I enjoyed making my first junk angel so much I just had to make another. I even have a couple more in the works, so watch out.
If you remember, my first junk angel came about when my oldest son, Keith, gave me some strange looking metal objects for my birthday which eventually turned into angel wings.
And with my ebay find of these beautiful rusty bits and pieces, I now have enough junk to make a whole family of angels. You know what they say about one mans trash being another mans treasure…this is treasure all the way.
To get the angel wings started, drew a rough wing on paper and cut out. Traced around the wing onto some old fencing (twice). The pattern was then cut out with a jigsaw.
My wing broke on me when cutting so it’s being glued and clamped here.

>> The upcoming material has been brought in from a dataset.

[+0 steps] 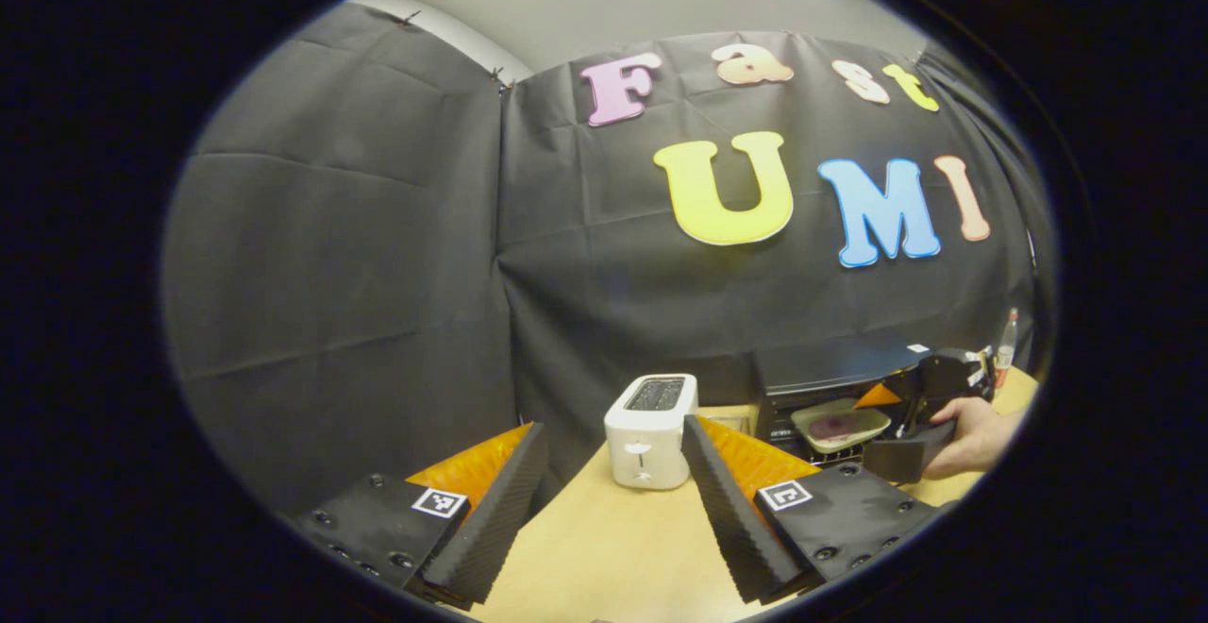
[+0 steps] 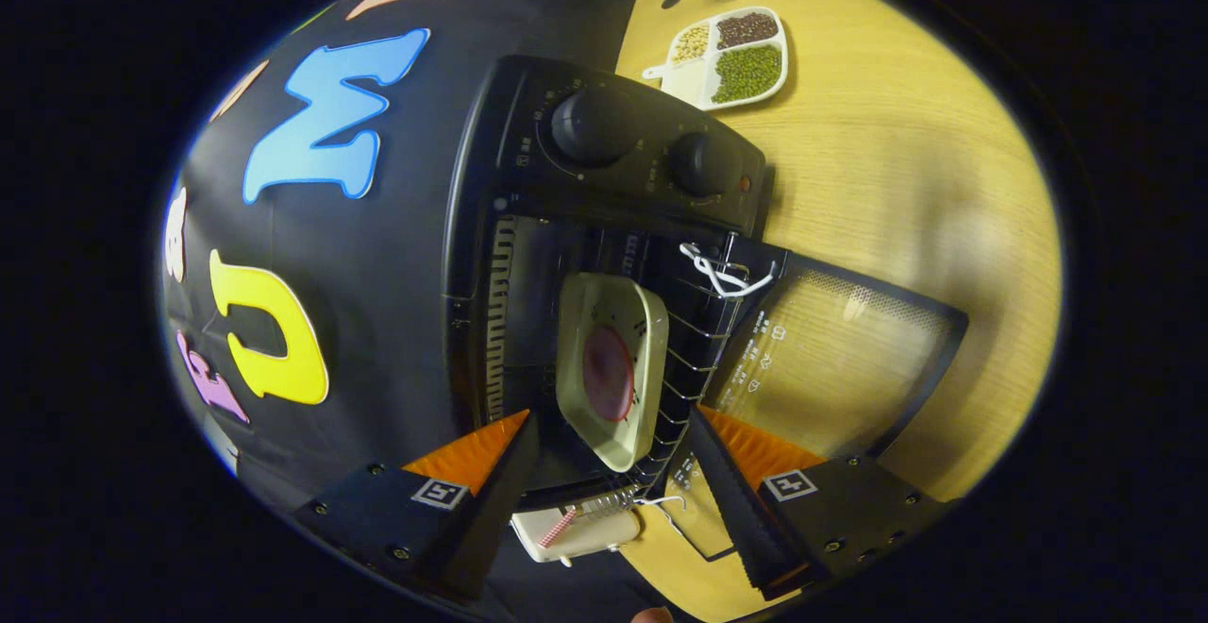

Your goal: Open the electric oven with the left hand, put the food in, and close the electric oven.

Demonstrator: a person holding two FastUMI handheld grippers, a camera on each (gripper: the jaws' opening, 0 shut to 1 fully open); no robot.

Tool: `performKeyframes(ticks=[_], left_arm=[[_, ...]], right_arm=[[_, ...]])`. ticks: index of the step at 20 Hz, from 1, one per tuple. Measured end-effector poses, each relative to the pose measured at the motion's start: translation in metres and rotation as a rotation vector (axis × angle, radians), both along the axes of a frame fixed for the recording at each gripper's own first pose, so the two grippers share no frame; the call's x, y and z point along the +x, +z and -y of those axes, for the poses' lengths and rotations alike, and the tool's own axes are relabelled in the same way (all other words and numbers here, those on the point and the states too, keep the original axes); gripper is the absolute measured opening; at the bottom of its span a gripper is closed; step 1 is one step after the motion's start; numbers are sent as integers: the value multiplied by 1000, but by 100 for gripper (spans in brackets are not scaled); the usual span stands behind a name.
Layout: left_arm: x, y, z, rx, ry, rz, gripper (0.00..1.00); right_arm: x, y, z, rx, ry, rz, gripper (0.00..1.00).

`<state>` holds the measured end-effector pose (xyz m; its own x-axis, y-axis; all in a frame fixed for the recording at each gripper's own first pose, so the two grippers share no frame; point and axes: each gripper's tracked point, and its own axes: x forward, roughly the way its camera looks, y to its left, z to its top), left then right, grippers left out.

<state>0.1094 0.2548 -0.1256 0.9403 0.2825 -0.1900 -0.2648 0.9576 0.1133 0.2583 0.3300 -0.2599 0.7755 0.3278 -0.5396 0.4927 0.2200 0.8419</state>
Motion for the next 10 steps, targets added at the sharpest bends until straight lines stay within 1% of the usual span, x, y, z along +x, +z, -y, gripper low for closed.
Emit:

As for the rest of the angel, this is the time to assemble all the bits and pieces. The hinges, halo and legs were all from my box-o-junk. The beadboard body was from a salvage yard. I had already used a few pieces of the same beadboard on my reclaimed wood bed tray. The metal around the neck and lower hem were from a piece of metal, rusting in the woods. (I have no idea what they were used for). And the door knob base plate was from my oldest sons wedding…they were part of doorknob table numbers.
The arms are just a piece of dowel sanded at the ends for shoulders and hands.
The head was cut from a piece of spindle that I had left over from the same bed tray that the beadboard was from.
Every angel needs beautiful wings, so this angel got wings made from bits and pieces of old dishes that I’ve picked up in my travels. If your pieces are too big, cover them with a rag, and break them down a bit.
hint: If you’re making an angel to remember someone, you could use a piece of their favorite china here
Screwed the hinges into the wings first before adding a generous dollop of tile adhesive. I layed it on rather thick, avoiding the hinges, so that it would squirt up between the tiles and make it so I wouldn’t have to grout.
Both wings were worked on at the same time so that the coloring would come out fairly even. If I put a pink tile on one side, I added a pink tile to the other….
Wings were allowed to dry overnight.
For the body, with a jigsaw, rounded off the top edges for shoulders. For the bottom, used my rusty woods find, to mark a line so that the bottom hem would follow the rusty thing. This too, was cut off and the edges sanded.
The body was then sanded down, revealing the blue paint underneath.
Since these were pieces of beadboard, they had to be attached. Up until this point, they have just been laying together, but not attached. A piece of a Home Depot paint stirrer was cut, glued and screwed into place to secure the body.
The legs were also screwed on at this point from the back.
Back on the front, the door knob plate was screwed on, the hinges for the wings were screwed on and the rusty metal thingys were glued in place.
Almost finished…arms were painted and nailed into place. A long screw through the top of the head holds her head in place and her halo was hot glued into place.
A heart was cut and the angel holds it with a wire inserted into her hands.
I know there are a lot of steps, but none of them are particularly hard and it’s a great way to use up those bits and pieces.
And who doesn’t need more angels in their lives? Have a wonderful week.
Ever felt an angel’s breath in the gentle breeze?
A teardrop in the falling rain?
Hear a whisper amongst the rustle of leaves?
Or been kissed by a lone snowflake?
Nature is an angel’s favorite hiding place.